Messe Orbis factor :
Commentaire musical
Le Sanctus XI bénéficie de la popularité de la messe Orbis Factor, et de fait, nous sommes en présence d’une très belle pièce, datée du XIe siècle et empruntée au 2e mode. C’est un Sanctus profond, riche en neumes et en expression, chaud et solennel.
Il ne quitte qu’une seule fois la quinte Ré-La, pour toucher le Sib sur le mot nómine. Il n’atteint le La grave qu’une seule fois, à l’intonation. Pour le reste, sa mélodie est contenue à l’intérieur de la quinte Ré-La, avec des appuis fréquents sur le Do qui joue ici, à plein, le rôle de sous-tonique. C’est donc une pièce à l’ambitus restreint, et pourtant, sa belle variété l’exempte de toute monotonie. Analysons cela plus en détail :
Les trois Sanctus, ce qui est assez rare, finalement, sont en progression mélodique et intensive. Le premier, qui utilise une formule assez fréquente en protus plagal, est grave, profond. On a vu qu’il va chercher l’unique La grave de la pièce. Il s’appuie sur le Do, et se fixe résolument sur le Ré sans s’élever aucunement. Il brille par sa fermeté. L’accent doit être bien lancé, bien appuyé, et les autres notes se déroulent à partir de la note initiale avec beaucoup de legato et de chaleur vocale.
Le second Sanctus, plus intense, s’élève d’un degré et fait entendre un double Mi chaleureux. Mais c’est toujours le Ré qui est la corde autour de laquelle s’enroule la mélodie.
Quant au troisième Sanctus, il s’envole enfin, tout en gardant ce même caractère de profondeur, de force, de majesté. La montée par degrés conjoints tout au long de la quinte Ré-Mi-Fa-Sol-La, est large et chaude, et le sommet est bien arrondi, avant une retombée appuyée, elle aussi, qui s’achève sur le Mi de la finale de Dóminus. Deus s’élève à partir du Ré sur la tierce Ré-Mi-Fa, et Sábaoth se resserre autour du Ré, avec un appui sur le Do.

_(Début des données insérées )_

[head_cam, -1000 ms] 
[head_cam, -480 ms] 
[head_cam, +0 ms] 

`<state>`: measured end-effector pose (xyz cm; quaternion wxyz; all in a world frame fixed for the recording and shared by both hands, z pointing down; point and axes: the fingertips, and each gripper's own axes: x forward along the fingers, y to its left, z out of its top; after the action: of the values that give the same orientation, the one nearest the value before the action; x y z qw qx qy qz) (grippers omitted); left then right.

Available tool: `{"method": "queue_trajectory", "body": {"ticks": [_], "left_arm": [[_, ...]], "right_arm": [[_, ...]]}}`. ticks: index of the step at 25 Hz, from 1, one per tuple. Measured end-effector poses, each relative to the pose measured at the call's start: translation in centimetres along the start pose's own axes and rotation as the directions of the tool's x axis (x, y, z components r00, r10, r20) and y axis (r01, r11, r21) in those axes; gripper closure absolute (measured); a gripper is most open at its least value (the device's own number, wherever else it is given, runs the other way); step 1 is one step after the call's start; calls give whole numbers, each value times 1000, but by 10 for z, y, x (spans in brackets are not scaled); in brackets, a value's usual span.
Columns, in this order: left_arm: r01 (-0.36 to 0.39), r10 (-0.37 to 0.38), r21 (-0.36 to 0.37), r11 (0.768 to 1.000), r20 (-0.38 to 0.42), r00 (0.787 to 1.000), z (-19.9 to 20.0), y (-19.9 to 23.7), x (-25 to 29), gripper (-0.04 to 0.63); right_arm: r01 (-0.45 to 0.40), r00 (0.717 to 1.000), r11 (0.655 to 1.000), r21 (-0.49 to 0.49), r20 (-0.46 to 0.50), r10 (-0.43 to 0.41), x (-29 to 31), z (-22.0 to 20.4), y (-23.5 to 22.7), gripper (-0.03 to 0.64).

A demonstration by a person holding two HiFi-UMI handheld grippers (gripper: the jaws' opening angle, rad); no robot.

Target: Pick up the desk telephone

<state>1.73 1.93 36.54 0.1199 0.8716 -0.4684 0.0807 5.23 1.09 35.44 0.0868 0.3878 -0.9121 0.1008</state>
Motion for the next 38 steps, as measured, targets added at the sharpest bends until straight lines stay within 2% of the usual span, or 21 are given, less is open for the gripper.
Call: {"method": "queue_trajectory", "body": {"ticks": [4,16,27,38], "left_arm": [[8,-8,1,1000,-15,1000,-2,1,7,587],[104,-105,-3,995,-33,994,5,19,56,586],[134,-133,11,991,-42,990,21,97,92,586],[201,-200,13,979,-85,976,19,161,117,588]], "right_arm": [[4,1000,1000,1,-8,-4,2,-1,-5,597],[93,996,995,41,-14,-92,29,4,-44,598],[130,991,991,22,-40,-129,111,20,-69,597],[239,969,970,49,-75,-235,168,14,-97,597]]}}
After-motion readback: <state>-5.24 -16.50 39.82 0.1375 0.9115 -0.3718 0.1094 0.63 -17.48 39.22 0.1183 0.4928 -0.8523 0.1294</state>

La courbe générale de cette première phrase est donc parfaite, et l’ensemble est extrêmement ferme.
La seconde phrase commence de façon originale, avec un départ au sommet, sur le La de Pleni. Ce mot est donc très expressif jusque dans sa descente régulière et intense. Un intervalle de quarte, sur le verbe sunt, permet d’aller cueillir une nouvelle fois le La sur cæli, là aussi de façon bien expressive. Ce début de seconde phrase est plus allègre, plus joyeux.
Puis, avec le retour du Do et du Ré sur terra, on retrouve la gravité ferme du début. Une remontée intense se produit sur le mot glória, bien venue elle aussi. La mélodie de glória tua, intermédiaire entre celle de cæli et celle de terra, est très unifiée, elle procède entièrement par degrés conjoints, ce qui exprime bien que la gloire de Dieu unit le ciel et la terre. Et la double cadence de terra campe bien cette deuxième phrase.
Le hosánna peut alors jaillir, et de façon très belle, grâce à la quinte Ré-La qui l’inaugure. L’accent de hosánna est ferme avec son appui sur le Sol, et la descente qui affecte la syllabe finale est de toute beauté. Elle nous ramène au Ré initial en touchant tous les degrés de la quinte qui avaient été omis par le premier intervalle. In excélsis est plus sobre, très ferme là encore avec le double Fa, et sa mélodie qui s’enroule autour du Ré.
La phrase suivante commence piano, doucement, et monte progressivement, d’une façon très remarquable. Les degrés se succèdent, du Do au Sol, sur Benedíctus qui venit. Un crescendo net doit se faire sentir, qui doit nous conduire au beau jaillissement de in nómine Dómini qui constitue le sommet intensif de toute la pièce. Et en même temps, quelle paix dans cette belle formule si balancée, qui, à partir du sommet et après l’intervalle initial de quinte Ré-La, procède uniquement par degrés conjoints, jusqu’à la syllabe finale de Dómini.
C’est vraiment un très beau passage, intense et même de plus en plus intense, et pourtant souverainement paisible. L’intensité ne doit aucunement se relâcher, même sur la finale de Dómini. Là, le mouvement s’élargit, grâce à la présence de deux tierces, descendantes, Sol-Mi et Mi-Do, mais cela reste très appuyé jusqu’au bout. Il n’y a guère que le Ré ultime de la cadence qui doit être pris en douceur, grâce à l’épanouissement du Do qui le précède immédiatement.
Le dernier hosánna est en tout identique au premier, mais il est encore plus intense, et il conclut magnifiquement cette pièce remarquable par sa plénitude et sa noblesse, sa grande majesté.